▸ ACTION ITEM: The listing below must be repeated word for word, without its pictures.

▸ INFORMATION SHOWN:
=== Begin Enclosure ===

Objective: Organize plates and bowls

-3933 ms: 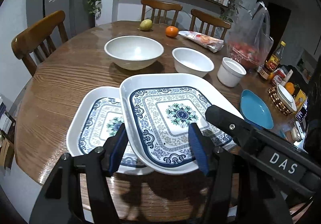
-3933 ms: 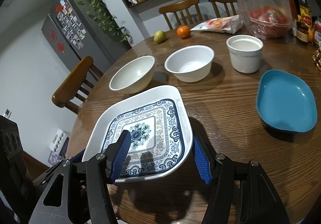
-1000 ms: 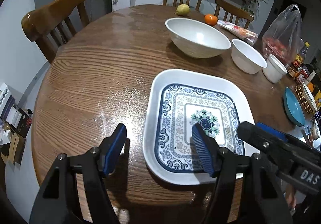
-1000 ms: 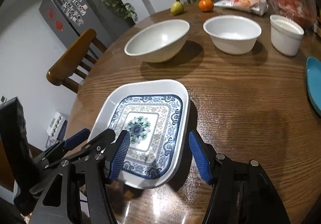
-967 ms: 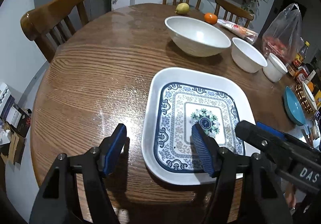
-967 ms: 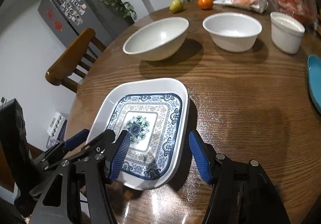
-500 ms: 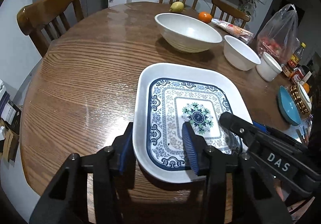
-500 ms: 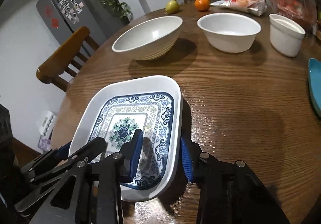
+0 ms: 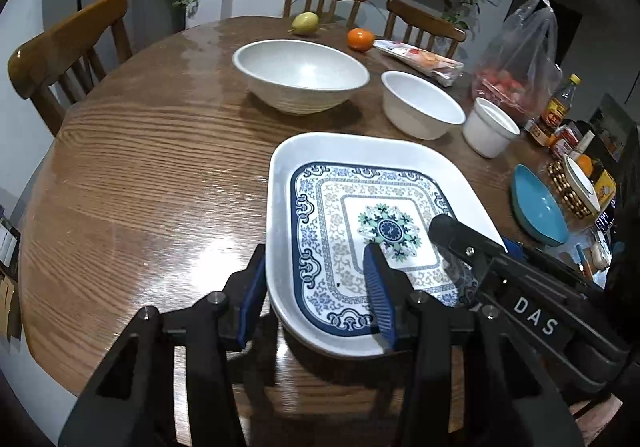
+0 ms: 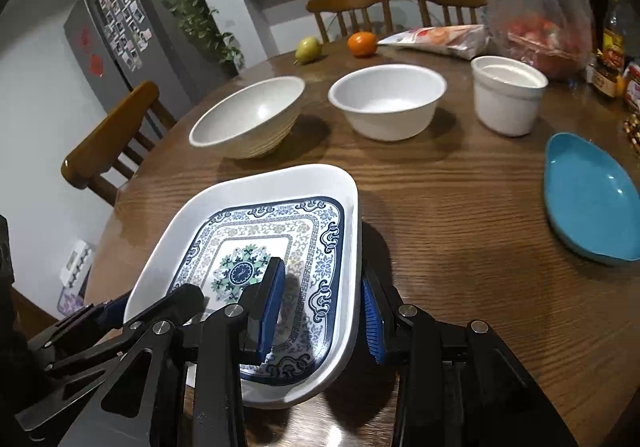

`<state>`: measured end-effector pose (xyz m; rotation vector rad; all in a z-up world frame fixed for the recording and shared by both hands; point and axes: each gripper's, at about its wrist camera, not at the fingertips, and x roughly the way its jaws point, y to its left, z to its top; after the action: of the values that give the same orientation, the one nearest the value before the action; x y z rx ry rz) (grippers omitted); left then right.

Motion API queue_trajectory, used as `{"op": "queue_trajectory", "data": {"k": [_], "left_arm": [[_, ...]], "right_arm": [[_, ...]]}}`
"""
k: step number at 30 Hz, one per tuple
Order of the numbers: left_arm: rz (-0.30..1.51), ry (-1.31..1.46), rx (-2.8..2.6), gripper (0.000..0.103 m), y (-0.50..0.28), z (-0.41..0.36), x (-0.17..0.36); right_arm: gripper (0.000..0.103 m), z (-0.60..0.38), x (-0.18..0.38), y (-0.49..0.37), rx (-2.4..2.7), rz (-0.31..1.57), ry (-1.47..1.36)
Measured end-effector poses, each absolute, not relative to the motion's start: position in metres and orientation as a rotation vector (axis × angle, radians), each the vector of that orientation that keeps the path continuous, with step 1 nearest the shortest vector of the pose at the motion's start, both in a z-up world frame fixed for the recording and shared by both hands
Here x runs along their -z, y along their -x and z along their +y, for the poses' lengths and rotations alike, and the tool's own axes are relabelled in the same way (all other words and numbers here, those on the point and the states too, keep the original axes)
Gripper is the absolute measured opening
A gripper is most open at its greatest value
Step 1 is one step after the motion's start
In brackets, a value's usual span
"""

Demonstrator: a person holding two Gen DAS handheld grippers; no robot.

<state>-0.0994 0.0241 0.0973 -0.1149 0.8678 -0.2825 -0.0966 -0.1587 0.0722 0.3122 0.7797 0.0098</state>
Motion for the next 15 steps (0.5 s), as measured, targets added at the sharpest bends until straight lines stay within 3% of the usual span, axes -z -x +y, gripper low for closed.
{"op": "queue_trajectory", "data": {"k": [15], "left_arm": [[0.916, 0.090, 0.320, 0.047, 0.097, -0.013, -0.090]], "right_arm": [[0.039, -0.193, -0.064, 0.106, 0.043, 0.797, -0.320]]}}
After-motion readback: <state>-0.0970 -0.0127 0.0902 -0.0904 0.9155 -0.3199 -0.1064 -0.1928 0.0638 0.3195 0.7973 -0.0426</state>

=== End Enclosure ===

▸ EXERCISE RESPONSE:
Objective: Organize plates and bowls

-3933 ms: 
-3933 ms: 
-1000 ms: 
-1000 ms: 
-967 ms: 
-967 ms: 
-500 ms: 
-500 ms: 
+0 ms: 
+0 ms: 

`<state>`: measured end-effector pose (xyz m; rotation vector rad; all in a z-up world frame fixed for the recording and shared by both hands; point and axes: each gripper's, at about its wrist camera, not at the fingertips, and x roughly the way its jaws point, y to its left, z to its top; after the action: of the values that give the same orientation, the one nearest the value before the action; x y z rx ry rz) (grippers omitted); left then right.

Motion API queue_trajectory, used as `{"op": "queue_trajectory", "data": {"k": [_], "left_arm": [[_, ...]], "right_arm": [[_, ...]]}}`
"""
k: step number at 30 Hz, one per tuple
Order of the numbers: left_arm: rz (-0.30..1.51), ry (-1.31..1.46), rx (-2.8..2.6), gripper (0.000..0.103 m), y (-0.50..0.28), z (-0.41..0.36), x (-0.17..0.36); right_arm: gripper (0.000..0.103 m), z (-0.60..0.38), x (-0.18..0.38), y (-0.49..0.37), rx (-2.4..2.7), rz (-0.31..1.57), ry (-1.47..1.36)
Measured end-effector poses, each absolute, not relative to the motion's start: position in metres and orientation as a rotation vector (axis × angle, radians), each the vector of that orientation that keeps the path continuous, with step 1 nearest the shortest vector of the pose at the motion's start, both in a z-up world frame fixed for the recording and shared by both hands
Here x runs along their -z, y along their -x and z along their +y, for the poses' lengths and rotations alike, and the tool's own axes are relabelled in the same way (all other words and numbers here, those on the point and the states too, keep the original axes)
Gripper is the absolute measured opening
A gripper is most open at its greatest value
Step 1 is one step after the motion's start
In brackets, a value's usual span
"""

Demonstrator: a person holding two Gen DAS handheld grippers; no robot.

<state>-0.0994 0.0241 0.0973 -0.1149 0.8678 -0.2825 -0.0966 -0.1587 0.0722 0.3122 0.7797 0.0098</state>
Motion for the next 15 steps (0.5 s), as measured, targets added at the sharpest bends until straight lines stay within 3% of the usual span, axes -z -x +y, gripper low for closed.
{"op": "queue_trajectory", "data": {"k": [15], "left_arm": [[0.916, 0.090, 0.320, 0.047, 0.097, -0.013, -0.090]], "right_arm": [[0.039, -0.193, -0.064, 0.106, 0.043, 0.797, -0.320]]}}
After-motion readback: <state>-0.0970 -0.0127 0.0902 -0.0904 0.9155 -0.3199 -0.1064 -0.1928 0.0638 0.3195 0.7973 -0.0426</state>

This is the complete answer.